Dataset extract:
********************

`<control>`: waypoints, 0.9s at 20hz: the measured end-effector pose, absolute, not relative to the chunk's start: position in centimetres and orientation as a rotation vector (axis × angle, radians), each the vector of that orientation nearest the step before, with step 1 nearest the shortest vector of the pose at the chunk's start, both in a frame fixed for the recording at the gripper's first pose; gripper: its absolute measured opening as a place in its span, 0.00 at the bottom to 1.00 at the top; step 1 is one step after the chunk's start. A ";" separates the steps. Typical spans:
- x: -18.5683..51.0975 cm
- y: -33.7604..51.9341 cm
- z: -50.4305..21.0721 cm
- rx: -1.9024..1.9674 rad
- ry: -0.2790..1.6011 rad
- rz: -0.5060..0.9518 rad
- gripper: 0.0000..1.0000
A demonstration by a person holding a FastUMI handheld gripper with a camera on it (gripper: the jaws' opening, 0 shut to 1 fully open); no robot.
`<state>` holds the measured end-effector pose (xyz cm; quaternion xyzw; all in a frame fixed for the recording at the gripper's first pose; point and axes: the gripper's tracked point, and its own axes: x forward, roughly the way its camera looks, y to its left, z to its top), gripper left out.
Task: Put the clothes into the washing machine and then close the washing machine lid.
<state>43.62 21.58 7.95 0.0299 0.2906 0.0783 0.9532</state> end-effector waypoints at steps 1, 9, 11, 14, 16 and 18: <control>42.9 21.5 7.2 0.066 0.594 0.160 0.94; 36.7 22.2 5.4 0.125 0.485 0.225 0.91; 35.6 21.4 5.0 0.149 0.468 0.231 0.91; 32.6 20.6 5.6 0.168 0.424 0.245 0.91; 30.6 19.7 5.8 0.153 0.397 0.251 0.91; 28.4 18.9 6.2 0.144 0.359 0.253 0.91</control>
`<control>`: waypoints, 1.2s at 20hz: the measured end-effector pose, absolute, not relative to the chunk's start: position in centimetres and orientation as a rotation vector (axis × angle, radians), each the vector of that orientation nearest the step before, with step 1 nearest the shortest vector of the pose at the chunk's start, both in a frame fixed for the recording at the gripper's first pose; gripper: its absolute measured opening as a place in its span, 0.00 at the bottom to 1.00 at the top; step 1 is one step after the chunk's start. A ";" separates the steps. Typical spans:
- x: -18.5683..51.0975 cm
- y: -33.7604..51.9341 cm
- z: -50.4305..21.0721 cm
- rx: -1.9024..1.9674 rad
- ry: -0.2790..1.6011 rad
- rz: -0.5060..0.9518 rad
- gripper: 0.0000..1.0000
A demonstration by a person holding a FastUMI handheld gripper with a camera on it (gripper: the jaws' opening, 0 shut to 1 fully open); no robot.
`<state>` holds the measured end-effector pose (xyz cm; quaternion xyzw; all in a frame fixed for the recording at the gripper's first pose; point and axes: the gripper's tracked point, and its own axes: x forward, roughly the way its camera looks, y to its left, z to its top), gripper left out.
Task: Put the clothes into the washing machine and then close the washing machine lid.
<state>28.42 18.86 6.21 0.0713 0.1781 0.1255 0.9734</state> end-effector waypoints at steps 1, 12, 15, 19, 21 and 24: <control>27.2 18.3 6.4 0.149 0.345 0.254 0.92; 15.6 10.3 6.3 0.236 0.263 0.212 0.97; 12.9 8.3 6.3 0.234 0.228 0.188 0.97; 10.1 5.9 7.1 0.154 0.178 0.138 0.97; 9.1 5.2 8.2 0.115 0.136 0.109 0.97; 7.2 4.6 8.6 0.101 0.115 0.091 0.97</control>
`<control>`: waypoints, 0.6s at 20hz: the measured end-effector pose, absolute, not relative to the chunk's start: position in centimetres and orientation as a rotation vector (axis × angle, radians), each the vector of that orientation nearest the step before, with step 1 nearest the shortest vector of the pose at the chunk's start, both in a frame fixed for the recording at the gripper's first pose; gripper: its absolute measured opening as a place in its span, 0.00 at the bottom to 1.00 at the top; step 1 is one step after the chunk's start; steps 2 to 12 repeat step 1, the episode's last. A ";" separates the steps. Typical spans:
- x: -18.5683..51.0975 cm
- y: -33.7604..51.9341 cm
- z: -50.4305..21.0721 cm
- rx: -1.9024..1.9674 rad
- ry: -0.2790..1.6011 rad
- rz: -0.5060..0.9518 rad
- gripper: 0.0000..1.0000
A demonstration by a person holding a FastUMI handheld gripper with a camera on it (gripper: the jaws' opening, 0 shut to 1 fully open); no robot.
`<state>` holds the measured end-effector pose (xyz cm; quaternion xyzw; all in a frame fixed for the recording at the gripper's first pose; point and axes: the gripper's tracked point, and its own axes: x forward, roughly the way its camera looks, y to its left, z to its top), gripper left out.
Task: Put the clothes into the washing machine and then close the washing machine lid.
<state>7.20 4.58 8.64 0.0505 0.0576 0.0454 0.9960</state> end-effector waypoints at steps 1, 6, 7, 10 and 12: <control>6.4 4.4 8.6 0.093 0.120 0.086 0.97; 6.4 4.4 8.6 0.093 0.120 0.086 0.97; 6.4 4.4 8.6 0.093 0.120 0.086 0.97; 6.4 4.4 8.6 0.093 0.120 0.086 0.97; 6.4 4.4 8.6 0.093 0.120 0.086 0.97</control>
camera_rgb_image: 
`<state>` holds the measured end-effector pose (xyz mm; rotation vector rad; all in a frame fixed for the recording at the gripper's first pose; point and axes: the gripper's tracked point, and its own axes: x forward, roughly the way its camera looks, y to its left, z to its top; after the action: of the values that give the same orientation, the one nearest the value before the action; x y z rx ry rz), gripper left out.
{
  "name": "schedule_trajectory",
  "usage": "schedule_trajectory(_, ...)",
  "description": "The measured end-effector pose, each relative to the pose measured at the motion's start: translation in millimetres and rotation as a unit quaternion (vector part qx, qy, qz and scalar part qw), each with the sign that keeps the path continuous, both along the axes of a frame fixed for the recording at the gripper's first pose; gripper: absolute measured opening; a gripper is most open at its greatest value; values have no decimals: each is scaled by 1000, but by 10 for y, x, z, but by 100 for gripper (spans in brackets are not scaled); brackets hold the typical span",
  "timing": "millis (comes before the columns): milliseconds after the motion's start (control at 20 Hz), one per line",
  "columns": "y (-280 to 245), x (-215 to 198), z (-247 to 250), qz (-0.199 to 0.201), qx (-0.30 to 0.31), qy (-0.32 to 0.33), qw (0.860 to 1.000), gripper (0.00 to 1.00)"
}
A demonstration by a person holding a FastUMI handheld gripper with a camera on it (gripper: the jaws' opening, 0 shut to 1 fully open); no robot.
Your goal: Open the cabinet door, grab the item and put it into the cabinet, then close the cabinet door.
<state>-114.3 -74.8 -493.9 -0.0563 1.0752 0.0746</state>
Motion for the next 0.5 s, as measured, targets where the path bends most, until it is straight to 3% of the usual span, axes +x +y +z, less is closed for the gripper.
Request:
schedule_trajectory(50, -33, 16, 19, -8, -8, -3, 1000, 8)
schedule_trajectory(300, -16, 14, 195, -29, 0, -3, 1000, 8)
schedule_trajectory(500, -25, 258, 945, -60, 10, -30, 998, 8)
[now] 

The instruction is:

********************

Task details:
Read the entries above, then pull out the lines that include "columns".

The completed task:
  "timing": "millis (comes before the columns): milliseconds after the motion's start (control at 20 Hz), one per line",
  "columns": "y (-280 to 245), x (-215 to 198), z (-247 to 250), qz (-0.199 to 0.201), qx (-0.30 to 0.31), qy (-0.32 to 0.33), qw (0.860 to 1.000), gripper (0.00 to 1.00)"

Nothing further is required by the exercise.